Within their current borders, the self-proclaimed Donetsk and Lugansk People’s Republics have no prospect of survival. Transformed into other internationally isolated pariah entities, they are a drain on Russia’s resources and their geostrategic importance for Russia does not go much beyond having an instrument at hand to drive Kiev into the corner. This instrument, however, is a double-edged sword, as for the time being it renders normal relations between Kiev and Moscow illusionary and helps consolidate the Ukrainian society around anti-Russian sentiment. Only a grand bargain on a tripartite basis involving Kiev, Moscow and Brussels (and not necessarily Washington) could pave the way out. This also applies to securing the very survival of the Ukrainian state and economy, which the West as a whole is neither able nor willing to shoulder.

In sum, there is no unilateral solution to the Ukraine crisis: Kiev is not capable, Brussels not willing and easily blocked by Moscow, and Moscow possibly willing, but effectively blocked by Kiev. In other words, there is a mismatch of intentions and a mutual blockade that calls for a coordinated and therefore international solution. The sooner this is recognized the better.
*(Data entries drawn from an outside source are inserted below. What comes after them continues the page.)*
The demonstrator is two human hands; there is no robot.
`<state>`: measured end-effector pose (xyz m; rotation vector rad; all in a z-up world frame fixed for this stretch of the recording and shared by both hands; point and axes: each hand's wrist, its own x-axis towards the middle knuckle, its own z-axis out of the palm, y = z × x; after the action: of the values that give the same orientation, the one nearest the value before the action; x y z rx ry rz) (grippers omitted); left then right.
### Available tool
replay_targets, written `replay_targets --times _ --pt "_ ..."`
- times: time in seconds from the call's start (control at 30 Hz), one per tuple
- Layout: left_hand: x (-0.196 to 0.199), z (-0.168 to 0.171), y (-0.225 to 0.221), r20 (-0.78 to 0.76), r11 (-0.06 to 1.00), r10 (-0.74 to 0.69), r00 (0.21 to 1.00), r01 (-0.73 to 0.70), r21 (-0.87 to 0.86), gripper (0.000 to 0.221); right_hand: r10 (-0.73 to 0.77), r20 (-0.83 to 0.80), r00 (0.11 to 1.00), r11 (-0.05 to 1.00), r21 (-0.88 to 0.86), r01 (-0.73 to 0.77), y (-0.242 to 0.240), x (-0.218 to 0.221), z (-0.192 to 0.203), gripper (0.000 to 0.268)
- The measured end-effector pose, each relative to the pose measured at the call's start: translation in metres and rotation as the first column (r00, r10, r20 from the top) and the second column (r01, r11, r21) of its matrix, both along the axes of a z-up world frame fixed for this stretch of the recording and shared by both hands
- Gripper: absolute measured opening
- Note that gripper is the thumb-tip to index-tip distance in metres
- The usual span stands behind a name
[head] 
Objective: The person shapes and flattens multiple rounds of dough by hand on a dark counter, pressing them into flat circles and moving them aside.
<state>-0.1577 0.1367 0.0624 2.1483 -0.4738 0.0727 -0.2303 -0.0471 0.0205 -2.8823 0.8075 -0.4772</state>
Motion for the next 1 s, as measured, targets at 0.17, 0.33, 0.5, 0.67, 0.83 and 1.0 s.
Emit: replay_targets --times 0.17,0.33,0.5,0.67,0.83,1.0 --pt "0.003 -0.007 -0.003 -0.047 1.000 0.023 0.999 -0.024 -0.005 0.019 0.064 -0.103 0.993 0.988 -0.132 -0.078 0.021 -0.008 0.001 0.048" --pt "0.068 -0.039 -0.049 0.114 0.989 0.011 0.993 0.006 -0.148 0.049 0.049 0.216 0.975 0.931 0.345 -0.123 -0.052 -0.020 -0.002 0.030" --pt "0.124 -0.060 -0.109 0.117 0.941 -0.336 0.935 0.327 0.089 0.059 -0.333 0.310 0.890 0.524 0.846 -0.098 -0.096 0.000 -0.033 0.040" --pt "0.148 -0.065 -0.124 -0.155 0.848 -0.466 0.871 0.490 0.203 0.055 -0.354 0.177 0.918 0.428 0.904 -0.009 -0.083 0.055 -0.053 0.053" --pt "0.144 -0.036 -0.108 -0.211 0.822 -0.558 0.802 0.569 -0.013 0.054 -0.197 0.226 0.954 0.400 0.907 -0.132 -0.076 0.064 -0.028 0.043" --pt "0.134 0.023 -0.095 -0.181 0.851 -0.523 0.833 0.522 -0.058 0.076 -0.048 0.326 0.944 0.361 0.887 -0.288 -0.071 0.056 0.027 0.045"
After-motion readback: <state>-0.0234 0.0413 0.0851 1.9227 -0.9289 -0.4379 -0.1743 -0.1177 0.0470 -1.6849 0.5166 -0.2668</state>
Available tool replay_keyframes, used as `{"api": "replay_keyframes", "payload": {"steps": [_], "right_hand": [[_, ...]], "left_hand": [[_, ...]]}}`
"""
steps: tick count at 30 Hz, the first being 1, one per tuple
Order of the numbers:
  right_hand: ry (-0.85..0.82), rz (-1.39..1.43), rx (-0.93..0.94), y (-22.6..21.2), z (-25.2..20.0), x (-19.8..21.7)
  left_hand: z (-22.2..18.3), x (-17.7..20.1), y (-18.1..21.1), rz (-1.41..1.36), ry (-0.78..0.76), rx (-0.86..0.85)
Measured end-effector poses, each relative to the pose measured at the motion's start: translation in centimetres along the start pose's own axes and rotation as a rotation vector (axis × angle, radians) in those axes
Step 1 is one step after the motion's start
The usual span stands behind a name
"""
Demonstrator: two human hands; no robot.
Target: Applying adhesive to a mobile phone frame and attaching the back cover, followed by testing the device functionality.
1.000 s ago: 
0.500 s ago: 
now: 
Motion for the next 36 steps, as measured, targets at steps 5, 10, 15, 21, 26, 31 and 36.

This impasse clearly rules out an internal solution between Kiev and Donetsk plus Lugansk, which Moscow is still calling for. The same applies to the Minsk format, which only works for the line of contact and the situation within the separatist areas, but not beyond and not for Ukraine as a whole. And even here the limits are obvious, which has led to quite justified calls for an international peacekeeping force with a robust mandate that would have to be decided by the United Nations Security Council.

In order to not let ever more areas of mutual relations become infected by the Ukraine crisis, and as a means to circumvent possible blockades, it may also help to get onto new playing fields. The suggestion by German Foreign Minister Steinmeier to establish official contacts between the European Union and the Eurasian Economic Union is such a move. Officially welcomed by Foreign Minister Lavrov, it is certainly not another sinister German tactic to extend its influence right into Russia’s backyard as Russian pundits have hinted. Rather it demonstrates that Germany will not become the main adversary of Russia in Europe but remains its main interlocutor on the continent – and Moscow is well advised to make proper use of that.